Filter the entries down to the lines containing "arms", and copy those lines.

Data excerpts:

────────────────────────────────────────

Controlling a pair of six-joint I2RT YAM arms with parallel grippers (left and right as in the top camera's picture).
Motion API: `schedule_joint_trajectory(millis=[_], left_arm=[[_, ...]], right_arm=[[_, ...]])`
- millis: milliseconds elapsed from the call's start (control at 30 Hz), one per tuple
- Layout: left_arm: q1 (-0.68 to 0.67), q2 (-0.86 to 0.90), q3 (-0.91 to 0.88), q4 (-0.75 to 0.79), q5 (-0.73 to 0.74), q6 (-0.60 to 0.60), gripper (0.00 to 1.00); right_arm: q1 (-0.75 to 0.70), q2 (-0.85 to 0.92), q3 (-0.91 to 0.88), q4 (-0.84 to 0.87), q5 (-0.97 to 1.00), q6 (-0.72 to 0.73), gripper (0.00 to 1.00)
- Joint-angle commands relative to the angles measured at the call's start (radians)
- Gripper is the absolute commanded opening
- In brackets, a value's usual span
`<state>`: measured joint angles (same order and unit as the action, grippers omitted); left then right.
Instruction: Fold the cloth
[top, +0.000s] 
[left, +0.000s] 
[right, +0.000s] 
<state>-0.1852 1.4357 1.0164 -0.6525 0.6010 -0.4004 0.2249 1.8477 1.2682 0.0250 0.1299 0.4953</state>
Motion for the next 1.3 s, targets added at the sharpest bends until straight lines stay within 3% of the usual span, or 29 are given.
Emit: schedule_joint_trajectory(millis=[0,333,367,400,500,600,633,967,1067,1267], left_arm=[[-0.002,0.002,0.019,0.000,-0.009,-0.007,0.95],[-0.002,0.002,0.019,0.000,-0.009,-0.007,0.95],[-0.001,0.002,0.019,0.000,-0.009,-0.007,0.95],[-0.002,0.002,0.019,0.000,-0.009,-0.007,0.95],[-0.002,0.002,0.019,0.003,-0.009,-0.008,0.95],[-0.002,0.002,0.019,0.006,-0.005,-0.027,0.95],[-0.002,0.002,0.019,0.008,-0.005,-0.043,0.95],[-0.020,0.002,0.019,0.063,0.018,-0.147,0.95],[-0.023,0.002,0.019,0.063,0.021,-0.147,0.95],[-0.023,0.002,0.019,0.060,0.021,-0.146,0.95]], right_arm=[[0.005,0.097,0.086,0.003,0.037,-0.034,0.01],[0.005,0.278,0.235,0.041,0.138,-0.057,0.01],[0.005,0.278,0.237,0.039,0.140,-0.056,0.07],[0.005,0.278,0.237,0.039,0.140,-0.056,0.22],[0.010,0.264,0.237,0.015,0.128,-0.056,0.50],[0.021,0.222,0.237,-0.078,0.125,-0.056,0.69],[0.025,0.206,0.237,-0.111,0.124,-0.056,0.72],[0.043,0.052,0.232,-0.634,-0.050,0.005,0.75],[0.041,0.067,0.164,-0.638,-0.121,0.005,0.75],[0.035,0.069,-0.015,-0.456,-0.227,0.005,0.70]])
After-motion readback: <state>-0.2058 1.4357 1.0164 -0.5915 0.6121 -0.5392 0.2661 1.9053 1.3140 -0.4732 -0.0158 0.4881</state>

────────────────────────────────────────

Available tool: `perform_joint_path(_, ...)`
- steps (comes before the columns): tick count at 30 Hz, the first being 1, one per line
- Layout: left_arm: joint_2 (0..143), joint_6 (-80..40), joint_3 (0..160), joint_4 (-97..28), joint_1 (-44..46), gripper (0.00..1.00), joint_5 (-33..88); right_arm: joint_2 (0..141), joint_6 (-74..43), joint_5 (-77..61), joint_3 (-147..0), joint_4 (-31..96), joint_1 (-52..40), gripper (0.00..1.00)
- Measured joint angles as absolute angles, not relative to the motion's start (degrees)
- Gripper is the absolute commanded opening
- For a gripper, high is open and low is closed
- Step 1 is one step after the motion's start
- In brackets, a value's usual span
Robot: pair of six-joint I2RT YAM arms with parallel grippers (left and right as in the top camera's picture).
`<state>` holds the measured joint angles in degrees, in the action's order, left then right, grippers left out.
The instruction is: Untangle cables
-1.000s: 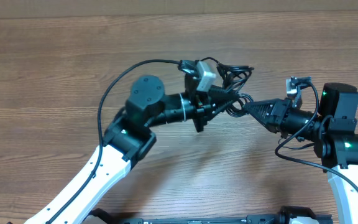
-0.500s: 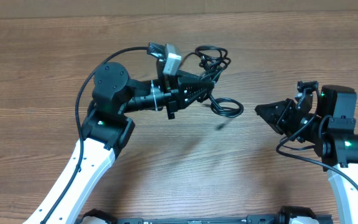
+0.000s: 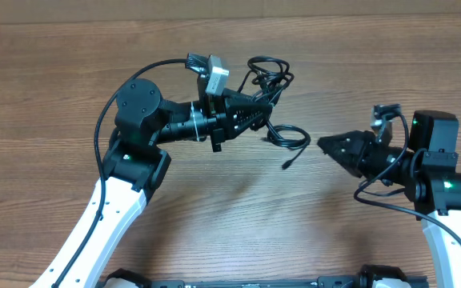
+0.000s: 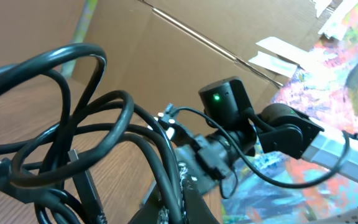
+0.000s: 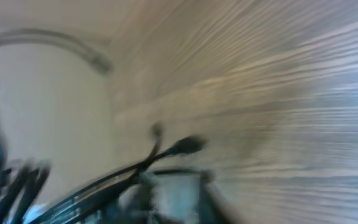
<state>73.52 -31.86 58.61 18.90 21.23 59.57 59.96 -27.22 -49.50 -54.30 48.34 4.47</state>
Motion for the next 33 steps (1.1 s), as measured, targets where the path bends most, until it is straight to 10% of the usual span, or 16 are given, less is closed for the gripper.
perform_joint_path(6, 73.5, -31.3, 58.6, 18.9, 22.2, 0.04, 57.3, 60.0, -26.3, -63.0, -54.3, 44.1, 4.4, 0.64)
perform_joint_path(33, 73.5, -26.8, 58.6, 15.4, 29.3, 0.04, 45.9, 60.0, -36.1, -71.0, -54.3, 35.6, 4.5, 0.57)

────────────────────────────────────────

## Written solution
Controlling a pair of six-joint I2RT YAM arms with parallel grippers (left and right as in the top camera's picture).
Robot: pair of six-joint I2RT YAM arms with parallel grippers (left and right as in the top camera's picture).

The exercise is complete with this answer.